France le 06.07.2010
L’achat durable est aujourd’hui une réalité opérationnelle. Une étude réalisée par le cabinet Ernst & Young entre janvier et mars 2010 auprès de 100 grandes entreprises françaises sur l’intégration des principes de développement durable dans les stratégies d’achat des entreprises montre qu’elles ont mis en place différentes initiatives opérationnelles, pour intégrer la dimension développement durable dans leurs politiques d’achats. 70% des répondants citent comme initiative première le recueil de données environnementales sur les produits auprès des fournisseurs. 67% mentionnent l’achat de prestations de recyclage de déchets et/ou la création de filière de recyclage avec certains fournisseurs et 65% mentionnent le recours à des fournisseurs à vocation sociale. L’intégration du développement durable au sein de la filière achats ne se fait pas sans mal, car des éléments de court terme, comme la pression à la baisse des coûts, entrent en contradiction avec les concepts de "coût complet" et d’approche de long terme inhérents au développement durable, dont les bénéfices ne se mesurent pas toujours facilement. 56% des personnes interrogées estiment que le coût de la démarche pour l’entreprise est un handicap majeur en particulier dans un contexte de fortes restrictions budgétaires et d’optimisation des coûts et 42% du panel souligne la difficulté à mesurer les résultats concrets du développement durable et le manque d’indicateurs de mesure. L’étude révèle également que plus des trois quarts des entreprises interrogées déclarent prendre en compte des critères de développement durable dans leur choix de fournisseurs. Dans ce cas, ils déclarent porter une attention particulière à la certification des sites, au respect des droits et des conditions de travail et à l’existence d’une charte environnementale au sein de l’entreprise.
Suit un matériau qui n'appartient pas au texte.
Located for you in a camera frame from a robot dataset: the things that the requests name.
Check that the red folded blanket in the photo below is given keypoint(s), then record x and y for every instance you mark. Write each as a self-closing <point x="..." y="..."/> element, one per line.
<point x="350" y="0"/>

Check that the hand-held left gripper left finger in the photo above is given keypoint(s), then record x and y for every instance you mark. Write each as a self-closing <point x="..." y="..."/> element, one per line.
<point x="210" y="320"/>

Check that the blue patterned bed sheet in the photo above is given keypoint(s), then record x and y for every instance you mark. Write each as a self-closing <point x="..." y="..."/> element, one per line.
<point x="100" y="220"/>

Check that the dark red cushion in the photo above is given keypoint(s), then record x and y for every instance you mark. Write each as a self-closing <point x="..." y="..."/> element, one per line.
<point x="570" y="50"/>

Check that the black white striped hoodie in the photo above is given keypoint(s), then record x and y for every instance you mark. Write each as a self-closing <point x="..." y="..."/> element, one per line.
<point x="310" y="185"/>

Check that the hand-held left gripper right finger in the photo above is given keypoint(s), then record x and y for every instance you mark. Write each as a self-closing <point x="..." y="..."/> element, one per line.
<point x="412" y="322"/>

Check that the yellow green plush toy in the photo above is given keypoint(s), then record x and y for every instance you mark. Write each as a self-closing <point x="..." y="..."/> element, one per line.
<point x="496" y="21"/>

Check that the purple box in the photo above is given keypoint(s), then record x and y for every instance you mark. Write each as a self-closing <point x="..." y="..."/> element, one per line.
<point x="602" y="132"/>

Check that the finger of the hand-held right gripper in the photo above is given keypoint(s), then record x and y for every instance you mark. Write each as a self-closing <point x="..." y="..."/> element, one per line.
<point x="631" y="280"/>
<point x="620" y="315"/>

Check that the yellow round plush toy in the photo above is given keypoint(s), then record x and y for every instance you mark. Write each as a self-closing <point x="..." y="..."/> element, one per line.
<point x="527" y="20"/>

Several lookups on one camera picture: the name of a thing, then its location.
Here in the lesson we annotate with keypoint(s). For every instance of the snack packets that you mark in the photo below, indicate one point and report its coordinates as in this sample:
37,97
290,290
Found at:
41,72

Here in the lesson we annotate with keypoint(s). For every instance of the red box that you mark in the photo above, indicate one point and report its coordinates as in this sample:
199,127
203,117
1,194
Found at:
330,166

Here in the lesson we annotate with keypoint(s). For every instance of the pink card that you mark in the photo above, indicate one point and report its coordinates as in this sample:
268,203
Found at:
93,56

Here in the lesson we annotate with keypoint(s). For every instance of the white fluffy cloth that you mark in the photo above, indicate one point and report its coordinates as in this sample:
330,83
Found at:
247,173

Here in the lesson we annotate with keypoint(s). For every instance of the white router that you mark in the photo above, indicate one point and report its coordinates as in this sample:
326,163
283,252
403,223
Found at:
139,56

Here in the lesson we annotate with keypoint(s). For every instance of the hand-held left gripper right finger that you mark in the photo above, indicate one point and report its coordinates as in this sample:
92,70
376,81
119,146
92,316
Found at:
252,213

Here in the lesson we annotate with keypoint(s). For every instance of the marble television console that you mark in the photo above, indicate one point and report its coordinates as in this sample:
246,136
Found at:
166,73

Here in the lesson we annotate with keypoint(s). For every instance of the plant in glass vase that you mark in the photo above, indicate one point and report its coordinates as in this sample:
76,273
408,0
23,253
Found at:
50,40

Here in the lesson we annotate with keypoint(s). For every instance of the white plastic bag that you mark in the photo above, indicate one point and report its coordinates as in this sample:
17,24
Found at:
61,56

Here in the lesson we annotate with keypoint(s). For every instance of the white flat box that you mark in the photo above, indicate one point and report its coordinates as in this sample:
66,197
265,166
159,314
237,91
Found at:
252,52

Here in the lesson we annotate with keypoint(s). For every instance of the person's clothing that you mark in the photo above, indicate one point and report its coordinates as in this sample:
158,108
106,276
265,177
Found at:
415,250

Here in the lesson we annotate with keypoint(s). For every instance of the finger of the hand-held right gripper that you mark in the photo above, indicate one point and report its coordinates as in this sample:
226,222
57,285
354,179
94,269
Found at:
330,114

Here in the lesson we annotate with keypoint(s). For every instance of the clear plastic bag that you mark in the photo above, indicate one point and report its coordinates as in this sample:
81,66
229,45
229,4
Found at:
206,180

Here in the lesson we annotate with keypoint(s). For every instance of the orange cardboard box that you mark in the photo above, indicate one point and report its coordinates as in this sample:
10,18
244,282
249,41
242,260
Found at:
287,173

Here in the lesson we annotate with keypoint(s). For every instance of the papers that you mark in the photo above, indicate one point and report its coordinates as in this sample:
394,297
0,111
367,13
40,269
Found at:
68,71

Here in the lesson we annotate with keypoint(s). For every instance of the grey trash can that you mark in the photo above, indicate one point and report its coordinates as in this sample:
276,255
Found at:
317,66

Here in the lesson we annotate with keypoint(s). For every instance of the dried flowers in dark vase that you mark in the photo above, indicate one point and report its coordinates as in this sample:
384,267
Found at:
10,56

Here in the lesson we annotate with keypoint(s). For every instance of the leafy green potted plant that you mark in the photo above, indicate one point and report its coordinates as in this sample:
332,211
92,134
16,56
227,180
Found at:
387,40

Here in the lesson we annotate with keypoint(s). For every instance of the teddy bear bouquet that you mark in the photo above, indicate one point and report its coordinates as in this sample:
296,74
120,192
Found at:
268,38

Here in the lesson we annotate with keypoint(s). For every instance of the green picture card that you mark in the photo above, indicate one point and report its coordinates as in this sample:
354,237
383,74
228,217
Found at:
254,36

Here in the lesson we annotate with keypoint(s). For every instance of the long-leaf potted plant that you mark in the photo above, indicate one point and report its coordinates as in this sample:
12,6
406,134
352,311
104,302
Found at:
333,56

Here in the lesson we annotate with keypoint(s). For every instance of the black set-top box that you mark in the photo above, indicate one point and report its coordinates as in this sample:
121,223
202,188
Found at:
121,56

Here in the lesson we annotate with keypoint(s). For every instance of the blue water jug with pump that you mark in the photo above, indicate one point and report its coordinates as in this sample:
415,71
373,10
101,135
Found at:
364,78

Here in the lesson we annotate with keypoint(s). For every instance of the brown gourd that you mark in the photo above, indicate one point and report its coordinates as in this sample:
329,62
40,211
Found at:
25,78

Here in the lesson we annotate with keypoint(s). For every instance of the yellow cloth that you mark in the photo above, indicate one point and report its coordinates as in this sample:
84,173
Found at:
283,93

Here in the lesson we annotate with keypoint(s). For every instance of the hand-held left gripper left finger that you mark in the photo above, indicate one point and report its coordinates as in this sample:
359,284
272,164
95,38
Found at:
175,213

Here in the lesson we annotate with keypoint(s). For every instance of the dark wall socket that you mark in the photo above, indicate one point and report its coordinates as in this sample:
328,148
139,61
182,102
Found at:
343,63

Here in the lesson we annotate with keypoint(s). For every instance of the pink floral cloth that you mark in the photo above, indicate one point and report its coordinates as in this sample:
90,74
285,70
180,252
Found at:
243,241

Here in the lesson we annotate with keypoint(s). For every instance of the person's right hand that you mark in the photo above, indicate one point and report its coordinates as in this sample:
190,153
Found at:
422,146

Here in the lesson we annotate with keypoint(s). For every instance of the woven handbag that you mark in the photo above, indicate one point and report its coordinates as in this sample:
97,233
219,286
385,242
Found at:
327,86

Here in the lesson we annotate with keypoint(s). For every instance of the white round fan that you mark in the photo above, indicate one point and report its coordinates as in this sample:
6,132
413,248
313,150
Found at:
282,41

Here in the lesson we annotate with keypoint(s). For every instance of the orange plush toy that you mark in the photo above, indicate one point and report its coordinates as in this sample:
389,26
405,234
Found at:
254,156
"La maturité des entreprises en matière de développement durable relatif aux achats a passé un cap significatif" constate Eric Salviac, Directeur chez Ernst & Young Advisory. "Au-delà de la mise en conformité puis de l’image, il s’agit désormais d’un sujet de compétitivité et de proposer une offre répondant à une demande clients. jouer seulement sur l’image et la perception n’est plus d’actualité. Il faut agir d’abord et communiquer ensuite sur des actes".